Name: Roberta
State: California
Date of Diagnosis: February 25, 2010
Age at Diagnosis: 52
Stage of Diagnosis: Stage III
Time from "normal" mammogram to Stage 3 diagnosis: 6 months
How was cancer detected: By me
I had yearly mammograms and was never informed I have scattered mixed density. Many of my reports, generated from the radiologists, that were not shared with me state "dense breasts". I felt a lump and my physician said to wait a month to schedule the diagnostic mammogram and ultrasound. In two weeks the arm on the same side swelled. She said that it was a probably a spider bite. In two days I had enough and scheduled the mammogram and ultrasound. No one indicated to me how likely it was to be cancer until I got the biopsy results - Cancer! Surgery revealed 16 positive nodes and a wide area of DCIS so my margins are not entirely clear. I have started chemotherapy which will involve a year of Herceptin. I will need "clean up" surgery and radiation. I am devastated. I had to quit my new job as a science writer with Stanford. I am a trained medical journalist who has written occaisonally on cancer and knew that dense breasts meant something, but I never knew just what. Now! I do, and I vow to do something so that other women will not have to travel this road.

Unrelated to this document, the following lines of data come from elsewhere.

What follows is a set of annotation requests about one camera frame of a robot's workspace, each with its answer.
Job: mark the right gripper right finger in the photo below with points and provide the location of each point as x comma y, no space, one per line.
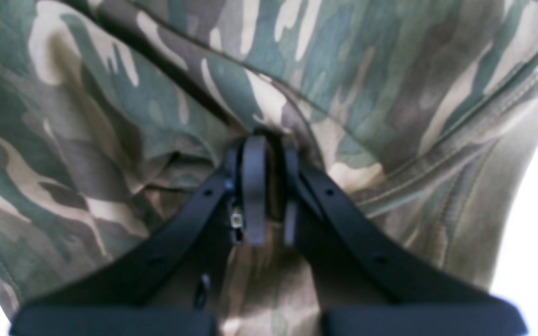
369,285

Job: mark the camouflage t-shirt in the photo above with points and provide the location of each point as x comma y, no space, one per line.
113,113

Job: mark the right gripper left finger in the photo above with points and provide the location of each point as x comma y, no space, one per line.
231,203

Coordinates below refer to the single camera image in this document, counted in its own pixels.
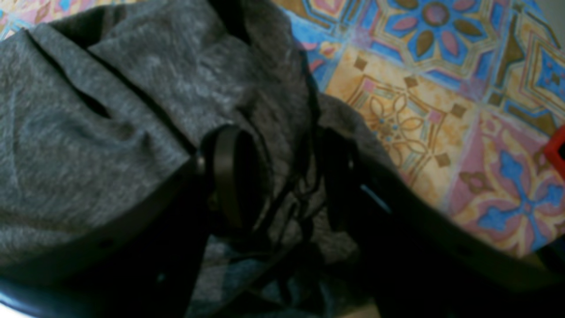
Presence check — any grey t-shirt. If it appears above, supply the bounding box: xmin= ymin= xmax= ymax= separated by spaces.
xmin=1 ymin=0 xmax=392 ymax=318

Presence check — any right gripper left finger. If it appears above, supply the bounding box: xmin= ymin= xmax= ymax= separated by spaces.
xmin=1 ymin=125 xmax=263 ymax=318

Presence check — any red clamp at right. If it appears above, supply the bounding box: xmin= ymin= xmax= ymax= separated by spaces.
xmin=543 ymin=125 xmax=565 ymax=180

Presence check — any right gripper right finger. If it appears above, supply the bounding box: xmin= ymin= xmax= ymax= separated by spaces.
xmin=317 ymin=128 xmax=564 ymax=318

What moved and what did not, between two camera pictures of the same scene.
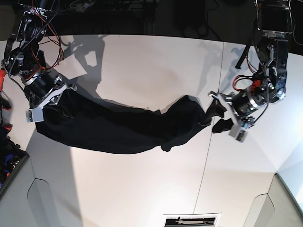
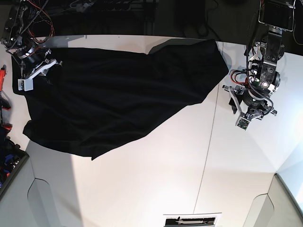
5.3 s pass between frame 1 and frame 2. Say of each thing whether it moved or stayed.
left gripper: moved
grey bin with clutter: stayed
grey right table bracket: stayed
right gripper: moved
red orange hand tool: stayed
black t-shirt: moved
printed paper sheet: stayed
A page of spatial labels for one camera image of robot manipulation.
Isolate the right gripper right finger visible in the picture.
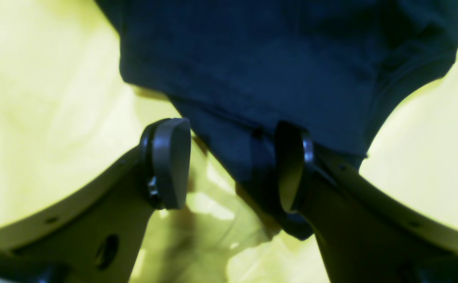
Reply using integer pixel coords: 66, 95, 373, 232
275, 121, 458, 283

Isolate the dark navy T-shirt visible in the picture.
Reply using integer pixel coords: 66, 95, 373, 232
97, 0, 458, 241

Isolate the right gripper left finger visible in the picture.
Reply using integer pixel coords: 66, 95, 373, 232
0, 118, 191, 283

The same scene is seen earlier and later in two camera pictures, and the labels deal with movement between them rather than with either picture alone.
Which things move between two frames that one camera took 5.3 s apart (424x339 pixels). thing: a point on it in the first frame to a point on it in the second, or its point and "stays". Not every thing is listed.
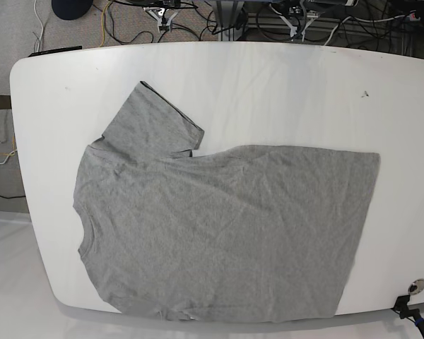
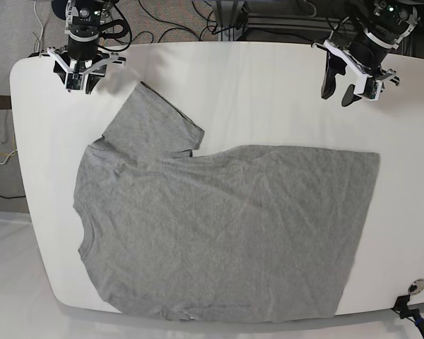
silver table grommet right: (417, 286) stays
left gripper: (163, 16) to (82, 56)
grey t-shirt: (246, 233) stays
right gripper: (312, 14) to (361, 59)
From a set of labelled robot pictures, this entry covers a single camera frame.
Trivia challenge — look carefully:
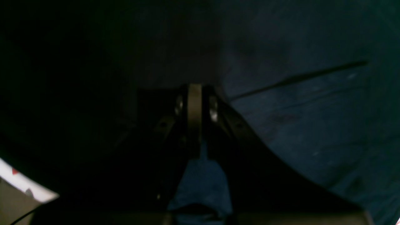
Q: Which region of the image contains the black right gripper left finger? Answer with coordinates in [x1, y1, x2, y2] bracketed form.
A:
[31, 84, 196, 225]

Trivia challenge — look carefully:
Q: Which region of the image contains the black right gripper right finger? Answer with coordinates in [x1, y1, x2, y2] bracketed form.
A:
[195, 84, 373, 225]

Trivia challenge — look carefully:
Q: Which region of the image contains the black t-shirt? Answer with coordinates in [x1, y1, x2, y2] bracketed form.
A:
[1, 0, 399, 225]

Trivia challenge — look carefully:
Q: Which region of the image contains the terrazzo patterned tablecloth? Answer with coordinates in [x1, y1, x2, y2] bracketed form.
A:
[0, 159, 59, 203]

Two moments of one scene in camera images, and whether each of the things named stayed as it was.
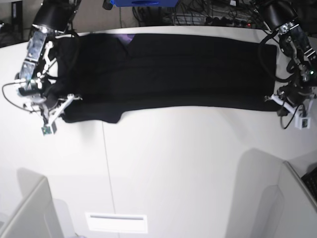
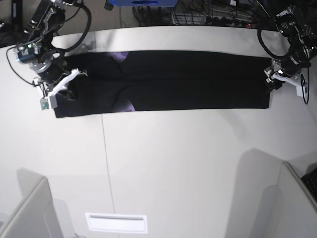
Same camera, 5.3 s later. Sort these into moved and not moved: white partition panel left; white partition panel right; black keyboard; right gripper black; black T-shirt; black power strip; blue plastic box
Moved: right gripper black; black T-shirt
Not moved: blue plastic box; black keyboard; black power strip; white partition panel left; white partition panel right
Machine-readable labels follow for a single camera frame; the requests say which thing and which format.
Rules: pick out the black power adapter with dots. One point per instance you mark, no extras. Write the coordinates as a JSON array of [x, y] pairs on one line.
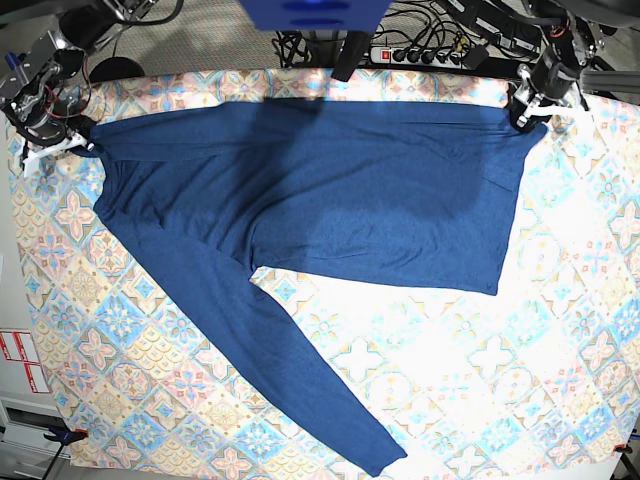
[[475, 57]]

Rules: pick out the clamp bottom left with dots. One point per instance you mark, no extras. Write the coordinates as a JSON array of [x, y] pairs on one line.
[[64, 436]]

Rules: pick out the blue clamp top left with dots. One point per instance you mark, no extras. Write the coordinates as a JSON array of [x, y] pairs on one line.
[[14, 60]]

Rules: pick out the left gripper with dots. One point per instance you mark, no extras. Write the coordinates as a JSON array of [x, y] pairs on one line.
[[551, 87]]

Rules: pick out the blue long-sleeve shirt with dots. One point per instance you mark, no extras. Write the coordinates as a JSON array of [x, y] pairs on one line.
[[405, 194]]

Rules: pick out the red-white labels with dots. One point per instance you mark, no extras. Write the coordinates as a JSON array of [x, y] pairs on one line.
[[18, 347]]

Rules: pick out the black red-lettered bar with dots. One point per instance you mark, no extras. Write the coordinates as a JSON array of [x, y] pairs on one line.
[[354, 47]]

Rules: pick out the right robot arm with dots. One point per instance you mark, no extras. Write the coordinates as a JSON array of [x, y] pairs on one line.
[[88, 25]]

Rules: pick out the white power strip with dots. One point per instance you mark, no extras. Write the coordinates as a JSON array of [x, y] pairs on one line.
[[439, 57]]

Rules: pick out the black round base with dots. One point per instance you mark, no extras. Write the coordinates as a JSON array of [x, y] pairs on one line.
[[116, 68]]

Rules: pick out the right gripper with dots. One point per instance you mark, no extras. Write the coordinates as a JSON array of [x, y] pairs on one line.
[[33, 102]]

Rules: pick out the clamp bottom right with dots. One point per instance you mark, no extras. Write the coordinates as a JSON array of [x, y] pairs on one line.
[[623, 449]]

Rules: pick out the aluminium frame right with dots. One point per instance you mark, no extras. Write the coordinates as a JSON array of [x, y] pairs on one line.
[[615, 68]]

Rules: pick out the blue box overhead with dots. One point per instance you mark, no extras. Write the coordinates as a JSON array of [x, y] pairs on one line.
[[286, 15]]

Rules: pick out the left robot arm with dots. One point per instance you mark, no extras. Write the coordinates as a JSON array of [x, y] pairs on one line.
[[563, 37]]

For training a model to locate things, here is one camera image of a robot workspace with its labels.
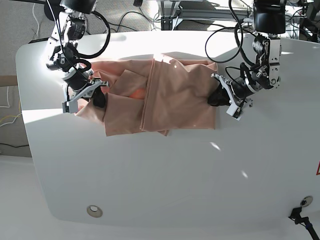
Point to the silver aluminium frame profile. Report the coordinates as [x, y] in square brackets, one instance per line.
[173, 12]

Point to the right table grommet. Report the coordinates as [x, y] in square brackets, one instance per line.
[306, 201]

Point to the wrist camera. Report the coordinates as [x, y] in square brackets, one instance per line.
[235, 111]
[70, 107]

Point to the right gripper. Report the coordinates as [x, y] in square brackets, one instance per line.
[87, 87]

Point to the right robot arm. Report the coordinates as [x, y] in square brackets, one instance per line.
[73, 67]

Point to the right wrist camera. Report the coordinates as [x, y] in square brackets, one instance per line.
[70, 107]

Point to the table grommet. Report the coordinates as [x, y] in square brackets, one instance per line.
[94, 211]
[306, 201]

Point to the black clamp mount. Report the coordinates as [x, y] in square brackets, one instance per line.
[295, 216]

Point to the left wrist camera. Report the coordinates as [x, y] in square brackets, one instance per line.
[235, 111]

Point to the left table grommet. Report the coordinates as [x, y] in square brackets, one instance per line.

Roberta passed on in March, 2013 after 3 years of treatment and hope. Roberta was one of the 7 founding members of D.E.N.S.E. She was a science writer and educated in the health, wellness and science field; yet was shocked, baffled and later outraged that no one ever bothered to tell her about the risks and screening challenges of dense breast tissue. Roberta joins Lori, another founding member of D.E.N.S.E. on the otherside.